User experience with E1x0 boards

dubstep · April 22, 2011, 11:44pm

Hi All,

My lab is interested in purchasing some USRPs. It is pretty settled
that some of the boards will be the N2x0 series, but I am interested
to hear from people who have used the E1x0 boards. From what I can
tell, the E1x0 board should have better latency performance than the
N2x0 and should have a better interface with the FPGA (GPIO pins);
also, it has an onboard DSP. It seems that the latency would be the
main motivation for the product, from an experimental point of view.

Has anyone tried integrating processing on the FPGA and DSP to get
better latency results? Your thoughts on the board versus the N2x0?
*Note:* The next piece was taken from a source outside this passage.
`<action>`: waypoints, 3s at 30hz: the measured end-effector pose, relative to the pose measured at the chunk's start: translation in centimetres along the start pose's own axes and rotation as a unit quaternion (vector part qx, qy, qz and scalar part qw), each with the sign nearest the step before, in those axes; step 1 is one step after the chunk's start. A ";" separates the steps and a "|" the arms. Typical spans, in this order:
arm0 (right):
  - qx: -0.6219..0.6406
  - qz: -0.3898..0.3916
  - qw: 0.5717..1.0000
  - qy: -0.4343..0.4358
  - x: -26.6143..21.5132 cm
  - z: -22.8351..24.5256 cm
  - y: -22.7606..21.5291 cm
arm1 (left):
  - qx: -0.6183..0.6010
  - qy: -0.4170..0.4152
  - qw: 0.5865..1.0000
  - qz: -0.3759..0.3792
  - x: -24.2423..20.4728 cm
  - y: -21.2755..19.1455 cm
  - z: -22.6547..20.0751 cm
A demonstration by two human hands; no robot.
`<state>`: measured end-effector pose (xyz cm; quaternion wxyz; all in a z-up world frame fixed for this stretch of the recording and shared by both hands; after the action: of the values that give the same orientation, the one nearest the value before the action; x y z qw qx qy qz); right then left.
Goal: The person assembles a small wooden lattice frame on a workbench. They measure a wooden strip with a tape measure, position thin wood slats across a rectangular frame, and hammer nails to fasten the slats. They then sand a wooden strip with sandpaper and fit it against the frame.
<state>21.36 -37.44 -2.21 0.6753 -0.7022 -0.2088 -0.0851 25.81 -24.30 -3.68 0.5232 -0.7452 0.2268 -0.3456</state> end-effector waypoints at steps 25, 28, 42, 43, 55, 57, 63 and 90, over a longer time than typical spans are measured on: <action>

If you want to take the discussion off list, feel free to.

Thanks,
Colby

Colby_B · April 23, 2011, 12:22am

I haven’t worked with the E100 per se but I’ve worked with the
Beagleboard + USRP1 which is the same thing except the E100 uses SPI to
communicate with the processor versus USB. So I’ve done work on
integrating the OMAP3530 DSP with the GPP within GNU Radio. I feel that
the use of the DSP is a MUST to make the most out of the E100 and with
my Beagleboard + USRP setup I was able to run some FM flowgraphs but one
of my bottlenecks was the USB USRP interface which the E100 would
definitely fix.

Basically with the E100 I feel that you need to get your hands “dirty”
where you might need to rewrite some GNU Radio components to make use of
the NEOS coprocessor, which Philip B. has done some good work in
that respect, and you would also need to make use of the C64x+ DSP which
I can point you to the source code I’ve developed.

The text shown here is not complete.